What you return should be each line of the data containing the string "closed".

DATA BELOW
--*--

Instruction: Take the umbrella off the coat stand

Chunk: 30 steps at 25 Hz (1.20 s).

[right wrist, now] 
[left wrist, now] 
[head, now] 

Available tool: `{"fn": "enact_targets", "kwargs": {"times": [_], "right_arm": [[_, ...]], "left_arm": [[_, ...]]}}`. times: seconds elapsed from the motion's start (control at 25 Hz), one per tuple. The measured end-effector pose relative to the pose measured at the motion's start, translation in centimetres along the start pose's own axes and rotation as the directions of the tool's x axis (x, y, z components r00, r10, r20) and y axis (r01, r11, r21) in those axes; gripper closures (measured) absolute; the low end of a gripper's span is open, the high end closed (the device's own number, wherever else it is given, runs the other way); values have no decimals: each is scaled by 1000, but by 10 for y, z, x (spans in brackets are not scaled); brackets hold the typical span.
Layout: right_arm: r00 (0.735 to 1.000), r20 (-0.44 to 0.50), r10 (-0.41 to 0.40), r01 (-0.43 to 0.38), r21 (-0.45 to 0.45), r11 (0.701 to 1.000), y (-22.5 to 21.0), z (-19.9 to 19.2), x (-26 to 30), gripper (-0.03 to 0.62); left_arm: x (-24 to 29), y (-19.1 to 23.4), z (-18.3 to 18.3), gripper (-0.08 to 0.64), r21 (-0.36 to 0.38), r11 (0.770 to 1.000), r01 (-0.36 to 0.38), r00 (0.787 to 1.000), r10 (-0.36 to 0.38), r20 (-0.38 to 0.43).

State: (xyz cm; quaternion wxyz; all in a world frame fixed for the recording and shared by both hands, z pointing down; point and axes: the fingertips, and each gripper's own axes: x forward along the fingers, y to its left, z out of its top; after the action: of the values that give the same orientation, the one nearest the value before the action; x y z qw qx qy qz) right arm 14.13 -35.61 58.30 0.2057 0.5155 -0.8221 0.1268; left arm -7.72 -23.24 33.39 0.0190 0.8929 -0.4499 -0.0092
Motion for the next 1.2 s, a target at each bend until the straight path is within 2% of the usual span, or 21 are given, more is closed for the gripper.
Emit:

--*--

YOUR SOLUTION
Available tool: `{"fn": "enact_targets", "kwargs": {"times": [_], "right_arm": [[_, ...]], "left_arm": [[_, ...]]}}`. times: seconds elapsed from the motion's start (control at 25 Hz), one per tuple. The measured end-effector pose relative to the pose measured at the motion's start, translation in centimetres along the start pose's own axes and rotation as the directions of the tool's x axis (x, y, z components r00, r10, r20) and y axis (r01, r11, r21) in those axes; gripper closures (measured) absolute; the low end of a gripper's span is open, the high end closed (the device's own number, wherever else it is given, runs the other way); values have no decimals: each is scaled by 1000, but by 10 for y, z, x (spans in brackets are not scaled); brackets hold the typical span.
Motion for the next 1.2 s, a target at each bend until the straight path is within 2% of the usual span, or 21 are given, more is closed for the gripper.

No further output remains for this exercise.